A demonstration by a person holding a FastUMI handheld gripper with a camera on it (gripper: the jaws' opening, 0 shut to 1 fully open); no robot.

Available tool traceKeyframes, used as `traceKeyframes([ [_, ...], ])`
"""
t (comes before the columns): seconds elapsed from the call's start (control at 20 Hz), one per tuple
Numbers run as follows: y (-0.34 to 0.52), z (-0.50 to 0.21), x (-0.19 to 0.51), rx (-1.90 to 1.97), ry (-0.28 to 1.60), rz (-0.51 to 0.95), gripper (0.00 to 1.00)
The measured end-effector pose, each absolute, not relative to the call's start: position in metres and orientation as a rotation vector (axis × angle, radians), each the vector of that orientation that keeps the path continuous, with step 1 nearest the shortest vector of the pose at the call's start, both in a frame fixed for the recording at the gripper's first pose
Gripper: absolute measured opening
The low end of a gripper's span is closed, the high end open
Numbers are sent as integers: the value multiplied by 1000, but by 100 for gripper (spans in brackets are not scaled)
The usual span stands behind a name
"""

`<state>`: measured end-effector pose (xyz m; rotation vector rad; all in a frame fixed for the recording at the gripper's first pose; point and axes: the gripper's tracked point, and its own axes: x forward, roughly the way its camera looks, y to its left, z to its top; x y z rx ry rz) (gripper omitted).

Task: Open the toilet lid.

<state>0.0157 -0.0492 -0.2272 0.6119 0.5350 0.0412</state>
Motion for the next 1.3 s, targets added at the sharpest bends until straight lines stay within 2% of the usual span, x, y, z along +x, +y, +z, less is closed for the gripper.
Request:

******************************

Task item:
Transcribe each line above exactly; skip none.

Response to the task:
A demonstration by a person holding a FastUMI handheld gripper with a camera on it (gripper: the jaws' opening, 0 shut to 1 fully open); no robot.

Available tool traceKeyframes, used as `traceKeyframes([ [_, ...], ])`
"""
t (comes before the columns): seconds elapsed from the call's start (control at 20 Hz), one per tuple
Numbers run as follows: y (-0.34 to 0.52), z (-0.50 to 0.21), x (-0.19 to 0.51), rx (-1.90 to 1.97), ry (-0.28 to 1.60), rz (-0.51 to 0.95), gripper (0.00 to 1.00)
The measured end-effector pose, each absolute, not relative to the call's start: position in metres and orientation as a rotation vector (axis × angle, radians), each the vector of that orientation that keeps the path continuous, with step 1 nearest the shortest vector of the pose at the call's start, both in a frame fixed for the recording at the gripper's first pose
Gripper: absolute measured opening
The low end of a gripper's span is closed, the high end open
Numbers are sent as integers: the value multiplied by 1000, but by 100 for gripper (spans in brackets are not scaled)
The usual span stands behind a name
"""

`<state>`: measured end-effector pose (xyz m; rotation vector rad; all in a frame fixed for the recording at the gripper's first pose; point and axes: the gripper's tracked point, and its own axes: x forward, roughly the way its camera looks, y to its left, z to its top; x y z rx ry rz) (gripper omitted).

Task: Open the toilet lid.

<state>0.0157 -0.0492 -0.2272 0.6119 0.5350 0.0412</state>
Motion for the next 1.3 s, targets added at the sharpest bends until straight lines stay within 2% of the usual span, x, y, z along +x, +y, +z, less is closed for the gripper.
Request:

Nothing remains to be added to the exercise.